A former Moorpark Melodrama regular, Kevin-Anthony, is now touring in a national company of "Miss Saigon."

Encouragingly, children's theater groups seem to have no trouble recruiting minorities for their productions.

Elizabeth Ridenour, whose Illusions Theatre performs in minority-starved Ojai, boasts that one recent production included five Latino cast members and one Filipino.

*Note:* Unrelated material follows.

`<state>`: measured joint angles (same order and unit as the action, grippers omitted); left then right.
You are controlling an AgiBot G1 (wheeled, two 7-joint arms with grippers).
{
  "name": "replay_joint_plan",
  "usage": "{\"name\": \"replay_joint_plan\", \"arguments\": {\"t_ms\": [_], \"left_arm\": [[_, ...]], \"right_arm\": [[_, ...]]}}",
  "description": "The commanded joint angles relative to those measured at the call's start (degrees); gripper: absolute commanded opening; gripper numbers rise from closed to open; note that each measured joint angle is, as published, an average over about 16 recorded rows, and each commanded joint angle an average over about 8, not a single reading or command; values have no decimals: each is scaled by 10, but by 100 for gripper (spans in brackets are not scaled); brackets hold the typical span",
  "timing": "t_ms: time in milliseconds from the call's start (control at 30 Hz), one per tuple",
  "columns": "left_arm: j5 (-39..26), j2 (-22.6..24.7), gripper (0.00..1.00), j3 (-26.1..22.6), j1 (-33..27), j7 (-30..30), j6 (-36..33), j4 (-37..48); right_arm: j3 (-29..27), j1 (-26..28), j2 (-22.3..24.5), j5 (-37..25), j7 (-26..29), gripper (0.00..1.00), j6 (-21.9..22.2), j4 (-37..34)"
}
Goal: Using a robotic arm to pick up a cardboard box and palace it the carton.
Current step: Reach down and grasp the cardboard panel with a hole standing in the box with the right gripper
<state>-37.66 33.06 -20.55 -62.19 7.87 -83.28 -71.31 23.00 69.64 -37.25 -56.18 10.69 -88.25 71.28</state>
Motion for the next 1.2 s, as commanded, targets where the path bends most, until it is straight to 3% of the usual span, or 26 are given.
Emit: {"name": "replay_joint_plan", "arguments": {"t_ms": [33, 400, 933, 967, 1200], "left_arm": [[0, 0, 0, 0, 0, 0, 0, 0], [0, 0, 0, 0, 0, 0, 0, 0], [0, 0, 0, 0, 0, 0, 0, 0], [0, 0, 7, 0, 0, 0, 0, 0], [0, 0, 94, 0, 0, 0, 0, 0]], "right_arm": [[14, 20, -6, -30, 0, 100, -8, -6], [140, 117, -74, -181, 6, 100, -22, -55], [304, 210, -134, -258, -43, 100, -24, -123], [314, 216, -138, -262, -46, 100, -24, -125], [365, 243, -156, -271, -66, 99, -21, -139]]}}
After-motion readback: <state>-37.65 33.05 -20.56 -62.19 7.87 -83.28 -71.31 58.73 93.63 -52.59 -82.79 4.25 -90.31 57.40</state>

Mark Reyes of Thousand Oaks' Young Artists Ensemble says that his group often includes minorities, due largely to the fact that recruitment is done through the public school system.

Though, he adds, "we have never recruited a specific minority or even a sex--with the children's plays, we often gender-bend."

The Caravan Passes On

D. Geoffrey (Geoff) Foley, athletic director at Villanova Prep, has been named managing director of the Ojai Shakespeare Festival, replacing Mary Wolk who--having brought the Festival from infancy to its current prominence--is planning on moving East with her family come spring.

In addition to being a seasoned administrator who's worked for several schools as well as various athletic organizations, Foley is an actor, who co-starred as Petruchio in this year's "The Taming of the Shrew."

"My immediate plan of attack," Foley said, "is that we need money." The Festival's board of directors has already approved an annual Halloween costume rental service and an Elizabethan Christmas fund-raiser, featuring, Foley says, "Food and frolic" in period style.

Several changes have come down too, in what used to be known as the Fay Renee Dinner Theater in Camarillo.

First, co-proprietor Dawn Renee departed, then the company was renamed Dinner Theater at Ottavio's (which is where it's held).

Most recently, Tom and Mary Lee Hulette, who alternated as directors of most of the troupe's productions, left for drier pastures in Arizona. Producer Candace Fay has dropped the previously announced "You're a Good Man, Charlie Brown" from the schedule, and brought in Martin Horsey to direct Neil Simon's "The Prisoner of Second Avenue," which will open Oct. 7.